DATA UNDER STUDY

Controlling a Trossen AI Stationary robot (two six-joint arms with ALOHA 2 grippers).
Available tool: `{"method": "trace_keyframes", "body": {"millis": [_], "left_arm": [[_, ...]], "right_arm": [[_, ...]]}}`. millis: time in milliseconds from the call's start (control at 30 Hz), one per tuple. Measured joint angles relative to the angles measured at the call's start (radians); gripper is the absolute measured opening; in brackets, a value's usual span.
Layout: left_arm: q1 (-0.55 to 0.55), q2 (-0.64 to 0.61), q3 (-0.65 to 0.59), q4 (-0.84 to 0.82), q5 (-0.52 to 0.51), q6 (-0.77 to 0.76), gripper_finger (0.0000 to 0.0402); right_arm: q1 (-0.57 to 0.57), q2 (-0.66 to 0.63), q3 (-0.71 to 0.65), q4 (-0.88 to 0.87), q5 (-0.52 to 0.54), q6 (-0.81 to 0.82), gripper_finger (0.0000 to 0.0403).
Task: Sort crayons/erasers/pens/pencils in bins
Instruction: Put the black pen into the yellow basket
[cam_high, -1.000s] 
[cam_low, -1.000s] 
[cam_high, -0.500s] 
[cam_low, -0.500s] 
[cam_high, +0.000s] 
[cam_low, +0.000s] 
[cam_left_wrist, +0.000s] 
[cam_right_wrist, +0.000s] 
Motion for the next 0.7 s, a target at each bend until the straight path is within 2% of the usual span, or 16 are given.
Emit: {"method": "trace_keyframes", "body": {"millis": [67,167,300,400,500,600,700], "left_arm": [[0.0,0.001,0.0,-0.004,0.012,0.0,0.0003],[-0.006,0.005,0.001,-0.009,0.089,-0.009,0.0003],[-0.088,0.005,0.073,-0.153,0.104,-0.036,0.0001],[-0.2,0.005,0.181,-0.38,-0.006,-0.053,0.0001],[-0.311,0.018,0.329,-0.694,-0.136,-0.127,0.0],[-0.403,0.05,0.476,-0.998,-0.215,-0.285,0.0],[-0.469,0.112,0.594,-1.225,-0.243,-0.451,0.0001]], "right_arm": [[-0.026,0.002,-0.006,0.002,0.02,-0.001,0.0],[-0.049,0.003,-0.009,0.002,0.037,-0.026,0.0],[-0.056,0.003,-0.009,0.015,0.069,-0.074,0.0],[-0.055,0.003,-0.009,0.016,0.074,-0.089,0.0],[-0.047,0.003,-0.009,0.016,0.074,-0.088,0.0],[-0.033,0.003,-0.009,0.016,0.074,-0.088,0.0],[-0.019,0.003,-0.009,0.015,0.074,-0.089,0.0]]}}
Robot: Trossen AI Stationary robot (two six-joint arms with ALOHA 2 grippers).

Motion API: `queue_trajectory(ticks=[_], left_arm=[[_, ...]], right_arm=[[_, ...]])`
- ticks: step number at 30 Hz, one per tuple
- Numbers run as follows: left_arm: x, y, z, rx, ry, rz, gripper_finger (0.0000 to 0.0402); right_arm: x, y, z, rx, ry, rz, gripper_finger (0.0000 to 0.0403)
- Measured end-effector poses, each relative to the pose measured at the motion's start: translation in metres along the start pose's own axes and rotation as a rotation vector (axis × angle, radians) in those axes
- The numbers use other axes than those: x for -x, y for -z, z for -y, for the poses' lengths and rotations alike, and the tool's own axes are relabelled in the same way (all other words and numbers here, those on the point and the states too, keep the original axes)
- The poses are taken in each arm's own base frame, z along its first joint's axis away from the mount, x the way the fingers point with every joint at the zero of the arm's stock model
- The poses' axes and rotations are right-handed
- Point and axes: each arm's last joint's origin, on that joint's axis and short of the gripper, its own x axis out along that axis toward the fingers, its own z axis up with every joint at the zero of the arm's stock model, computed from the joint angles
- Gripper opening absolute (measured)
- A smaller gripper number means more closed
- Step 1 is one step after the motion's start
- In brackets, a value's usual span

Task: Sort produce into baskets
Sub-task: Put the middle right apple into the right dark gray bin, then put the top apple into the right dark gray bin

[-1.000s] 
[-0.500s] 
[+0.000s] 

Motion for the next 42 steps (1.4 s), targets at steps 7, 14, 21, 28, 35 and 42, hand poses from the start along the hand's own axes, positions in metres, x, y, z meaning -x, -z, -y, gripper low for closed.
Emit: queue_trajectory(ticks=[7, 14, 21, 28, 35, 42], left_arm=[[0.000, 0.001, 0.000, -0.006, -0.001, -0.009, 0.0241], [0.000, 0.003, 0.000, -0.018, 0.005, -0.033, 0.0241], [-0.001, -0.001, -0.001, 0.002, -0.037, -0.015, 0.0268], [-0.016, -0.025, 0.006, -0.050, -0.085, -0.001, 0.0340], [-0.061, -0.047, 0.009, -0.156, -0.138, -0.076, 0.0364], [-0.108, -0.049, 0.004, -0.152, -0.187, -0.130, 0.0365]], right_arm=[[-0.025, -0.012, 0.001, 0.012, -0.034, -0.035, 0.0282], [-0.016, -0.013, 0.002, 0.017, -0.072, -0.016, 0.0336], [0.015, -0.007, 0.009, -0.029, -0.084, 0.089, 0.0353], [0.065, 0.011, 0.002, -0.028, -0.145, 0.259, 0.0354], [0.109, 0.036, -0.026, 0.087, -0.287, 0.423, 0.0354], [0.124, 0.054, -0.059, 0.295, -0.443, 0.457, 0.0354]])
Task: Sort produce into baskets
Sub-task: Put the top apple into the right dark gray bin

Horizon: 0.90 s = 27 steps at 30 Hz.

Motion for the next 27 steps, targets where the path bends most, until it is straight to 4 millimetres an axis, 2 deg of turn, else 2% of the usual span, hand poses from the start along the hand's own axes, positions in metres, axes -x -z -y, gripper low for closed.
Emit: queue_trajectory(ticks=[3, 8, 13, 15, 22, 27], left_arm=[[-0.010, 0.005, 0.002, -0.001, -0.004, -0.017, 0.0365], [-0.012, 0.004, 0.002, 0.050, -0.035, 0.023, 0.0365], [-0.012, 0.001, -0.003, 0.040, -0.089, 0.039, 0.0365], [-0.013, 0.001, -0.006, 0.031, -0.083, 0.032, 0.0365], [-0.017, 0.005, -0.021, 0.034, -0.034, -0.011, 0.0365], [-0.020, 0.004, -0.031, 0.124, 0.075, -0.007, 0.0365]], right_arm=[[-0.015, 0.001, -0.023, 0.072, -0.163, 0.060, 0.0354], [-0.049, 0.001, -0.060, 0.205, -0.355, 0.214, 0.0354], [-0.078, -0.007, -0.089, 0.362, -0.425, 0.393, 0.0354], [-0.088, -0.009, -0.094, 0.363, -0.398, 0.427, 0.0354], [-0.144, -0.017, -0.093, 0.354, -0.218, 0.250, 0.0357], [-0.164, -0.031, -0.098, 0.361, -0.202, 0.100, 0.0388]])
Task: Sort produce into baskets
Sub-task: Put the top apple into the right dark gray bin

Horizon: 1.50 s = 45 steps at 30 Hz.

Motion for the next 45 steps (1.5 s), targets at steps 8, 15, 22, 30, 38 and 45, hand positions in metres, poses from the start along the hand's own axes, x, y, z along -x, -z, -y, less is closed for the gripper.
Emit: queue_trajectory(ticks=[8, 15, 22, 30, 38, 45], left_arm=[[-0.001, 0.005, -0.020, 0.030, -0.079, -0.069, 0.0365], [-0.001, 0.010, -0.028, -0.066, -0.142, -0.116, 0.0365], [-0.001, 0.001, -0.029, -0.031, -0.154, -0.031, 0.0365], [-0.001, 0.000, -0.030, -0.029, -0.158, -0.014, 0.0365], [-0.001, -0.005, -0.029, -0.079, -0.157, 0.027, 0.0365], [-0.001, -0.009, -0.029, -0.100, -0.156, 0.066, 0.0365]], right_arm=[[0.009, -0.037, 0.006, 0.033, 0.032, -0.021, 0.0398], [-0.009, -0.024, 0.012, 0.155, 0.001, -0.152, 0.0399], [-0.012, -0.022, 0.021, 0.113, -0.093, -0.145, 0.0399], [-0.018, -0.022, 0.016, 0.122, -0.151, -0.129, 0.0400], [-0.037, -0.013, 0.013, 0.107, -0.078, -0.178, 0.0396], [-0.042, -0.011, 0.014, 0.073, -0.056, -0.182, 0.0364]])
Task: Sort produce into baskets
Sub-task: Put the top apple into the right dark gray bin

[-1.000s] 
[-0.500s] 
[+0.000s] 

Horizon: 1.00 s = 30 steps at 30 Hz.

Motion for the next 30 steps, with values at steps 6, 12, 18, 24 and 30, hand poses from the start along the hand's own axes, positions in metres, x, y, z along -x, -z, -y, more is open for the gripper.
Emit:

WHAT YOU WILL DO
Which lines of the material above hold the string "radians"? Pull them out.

RESPONSE BOX
Available tool: `{"method": "trace_keyframes", "body": {"millis": [_], "left_arm": [[_, ...]], "right_arm": [[_, ...]]}}`. millis: time in milliseconds from the call's start (control at 30 Hz), one per tuple. Measured joint angles relative to the angles measured at the call's start (radians); gripper is the absolute measured opening; in brackets, a value's usual span.
- Measured end-effector poses, each relative to the pose measured at the motion's start: translation in metres along the start pose's own axes and rotation as a rotation vector (axis × angle, radians) in those axes

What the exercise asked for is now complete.